Using disaggregated institutional quality measures, the estimates of intra-regional analysis in the WAEMU indicated that the GDP of both the exporters and the importers had a significant positive impact on bilateral exports. Exporter GDP had a greater impact than importer GDP across all specifications. Contrary results were obtained for trade relations among ECOWAS members, as importer GDP had higher impact than that of exporters. In the WAMZ, however, only importer GDP had a significant positive impact; exporter GDP had a significant negative impact on bilateral exports across the specifications. For GDP per capita, the results indicated that majority of countries under the WAEMU (with exception of Côte d’Ivoire and Senegal) are low-income countries and, by implication, their export volume is hindered compared to exporting countries under the WAMZ. Also, in the analysis of intra-regional exports in ECOWAS, the estimates revealed the significant negative impact of importer GDP per capita across the specifications and the positive impact of exporter GDP per capita. Across the specifications, bilateral distance had a significant negative impact on bilateral exports in the ECOWAS, WAEMU, and WAMZ country groups, although this was more pronounced for trade within ECOWAS than for WAEMU and WAMZ. Furthermore, more landlocked countries belong to WAEMU and this significantly reduces their export volume more than others. Generally, landlocked ECOWAS members incur higher trading costs and this inhibits trade relations with other regions. A common language seems to promote bilateral trade within the ECOWAS and its sub-regions. The degree of regional trade integration, as measured by a trade integration index, revealed that intensifying intra-ECOWAS trade integration within the region will lead to an increase in the volume of bilateral trade among ECOWAS countries. This benefit is more pronounced and significant for WAEMU countries.

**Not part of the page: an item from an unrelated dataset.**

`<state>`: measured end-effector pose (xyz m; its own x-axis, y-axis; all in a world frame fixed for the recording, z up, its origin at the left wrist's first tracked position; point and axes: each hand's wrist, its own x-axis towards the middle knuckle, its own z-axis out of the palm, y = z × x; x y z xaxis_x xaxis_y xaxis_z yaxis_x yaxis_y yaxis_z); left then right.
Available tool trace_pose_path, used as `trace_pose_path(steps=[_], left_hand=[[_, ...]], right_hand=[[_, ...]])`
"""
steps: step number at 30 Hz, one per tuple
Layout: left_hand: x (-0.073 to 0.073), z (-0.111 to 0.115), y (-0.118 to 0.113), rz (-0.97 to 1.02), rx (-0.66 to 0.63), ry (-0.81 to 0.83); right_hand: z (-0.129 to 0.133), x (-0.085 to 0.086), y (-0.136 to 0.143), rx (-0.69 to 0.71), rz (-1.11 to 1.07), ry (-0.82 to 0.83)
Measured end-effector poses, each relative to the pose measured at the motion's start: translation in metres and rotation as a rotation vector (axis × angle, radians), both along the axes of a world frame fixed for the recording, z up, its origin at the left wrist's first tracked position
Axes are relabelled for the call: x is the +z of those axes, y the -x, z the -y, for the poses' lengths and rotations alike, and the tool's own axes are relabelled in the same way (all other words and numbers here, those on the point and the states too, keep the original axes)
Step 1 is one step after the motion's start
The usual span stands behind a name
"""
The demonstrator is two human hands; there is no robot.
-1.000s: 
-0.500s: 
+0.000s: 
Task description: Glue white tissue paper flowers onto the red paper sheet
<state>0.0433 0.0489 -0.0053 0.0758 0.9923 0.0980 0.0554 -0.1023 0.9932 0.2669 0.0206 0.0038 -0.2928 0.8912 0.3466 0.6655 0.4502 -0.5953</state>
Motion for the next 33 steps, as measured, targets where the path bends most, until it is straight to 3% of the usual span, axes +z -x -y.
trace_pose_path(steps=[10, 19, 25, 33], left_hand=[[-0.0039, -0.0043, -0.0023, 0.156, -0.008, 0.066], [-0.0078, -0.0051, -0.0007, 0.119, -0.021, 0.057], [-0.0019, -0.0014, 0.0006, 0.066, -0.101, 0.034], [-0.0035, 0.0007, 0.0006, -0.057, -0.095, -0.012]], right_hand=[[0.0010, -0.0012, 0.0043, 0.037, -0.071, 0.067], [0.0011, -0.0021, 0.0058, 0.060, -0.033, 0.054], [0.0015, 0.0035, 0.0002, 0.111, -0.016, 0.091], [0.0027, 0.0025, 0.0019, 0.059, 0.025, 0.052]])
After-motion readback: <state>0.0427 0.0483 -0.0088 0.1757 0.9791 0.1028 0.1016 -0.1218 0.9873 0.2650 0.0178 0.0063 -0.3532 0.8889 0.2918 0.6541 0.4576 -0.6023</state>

Finally, from the estimates, it was evident that increasing the available stock of road networks is associated with a lower cost of trading, as this leads to lower transportation costs and improved trading activities among WAEMU, WAMZ, and ECOWAS country groups. Across the specifications, the ratio of road networks to the total population of exporter countries was found to be significantly positive for ECOWAS, WAEMU, and WAMZ.

Based on the results, policymakers in ECOWAS should improve their institutional frameworks (especially in the WAMZ) to combat corruption, promote the rule of law, and enhance government effectiveness through measures such as relaxed licensing requirements, reduced import taxes, and other bureaucratic bottlenecks. This will in turn help to increase the volume of trade. For better trade integration, ECOWAS member countries should embark on aggressive development of their infrastructure, such as increasing the network of roads that connect the countries within the region. Also, relevant law-enforcement agencies in ECOWAS should be strengthened, with an emphasis on detecting, prosecuting, and punishing corruption and criminal acts within the limits of the law on exporting activities in the region. Finally, it is critical that ECOWAS as a body creates a new institutional framework that can promote transparency, security, and growth in the region in order to address the community's ills.